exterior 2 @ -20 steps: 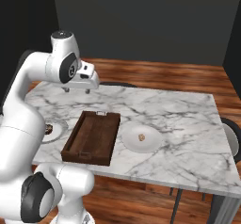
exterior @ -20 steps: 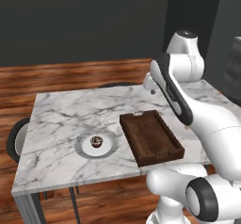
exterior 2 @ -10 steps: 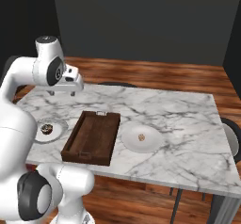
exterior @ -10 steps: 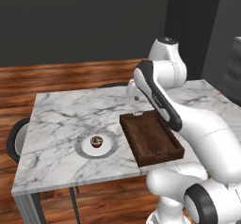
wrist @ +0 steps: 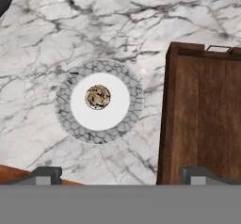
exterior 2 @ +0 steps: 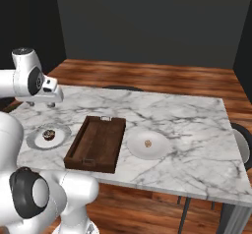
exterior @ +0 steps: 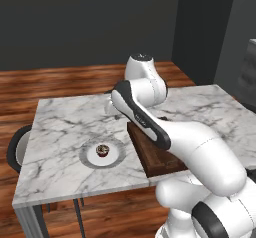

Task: Move the dessert items from the plates to the tray.

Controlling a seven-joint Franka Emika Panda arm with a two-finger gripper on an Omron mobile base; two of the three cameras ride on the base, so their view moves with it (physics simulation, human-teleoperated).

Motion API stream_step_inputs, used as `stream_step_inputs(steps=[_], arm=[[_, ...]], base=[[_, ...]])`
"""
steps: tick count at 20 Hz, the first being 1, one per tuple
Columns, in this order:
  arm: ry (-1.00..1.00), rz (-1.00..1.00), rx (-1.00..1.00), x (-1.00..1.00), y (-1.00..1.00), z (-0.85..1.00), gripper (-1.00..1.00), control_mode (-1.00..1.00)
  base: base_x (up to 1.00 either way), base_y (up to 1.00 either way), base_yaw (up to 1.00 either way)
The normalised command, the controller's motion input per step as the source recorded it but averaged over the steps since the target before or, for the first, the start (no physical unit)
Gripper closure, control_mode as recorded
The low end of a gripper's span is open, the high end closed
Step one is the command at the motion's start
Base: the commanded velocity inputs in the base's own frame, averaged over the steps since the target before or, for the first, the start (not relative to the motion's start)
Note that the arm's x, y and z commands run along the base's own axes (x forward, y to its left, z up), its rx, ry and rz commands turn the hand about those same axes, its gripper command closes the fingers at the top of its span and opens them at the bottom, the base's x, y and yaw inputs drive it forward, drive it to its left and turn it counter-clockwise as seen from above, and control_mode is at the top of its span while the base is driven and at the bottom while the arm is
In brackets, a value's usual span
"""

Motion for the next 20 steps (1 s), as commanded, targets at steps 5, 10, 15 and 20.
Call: stream_step_inputs(steps=[5, 10, 15, 20], arm=[[0.09, 0.01, 0.0, 0.0, 0.45, -0.06, -1.0, -1.0], [0.13, 0.01, 0.0, 0.0, 0.07, -0.15, -1.0, -1.0], [0.08, 0.0, 0.02, 0.13, 0.0, -0.04, -1.0, -1.0], [0.06, 0.0, 0.0, 0.13, 0.0, -0.13, -1.0, -1.0]], base=[[0.0, 0.0, 0.0], [0.0, 0.0, 0.0], [0.0, 0.0, 0.0], [0.0, 0.0, 0.0]])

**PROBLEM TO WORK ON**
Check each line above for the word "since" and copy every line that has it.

**RESPONSE AREA**
The normalised command, the controller's motion input per step as the source recorded it but averaged over the steps since the target before or, for the first, the start (no physical unit)
Base: the commanded velocity inputs in the base's own frame, averaged over the steps since the target before or, for the first, the start (not relative to the motion's start)

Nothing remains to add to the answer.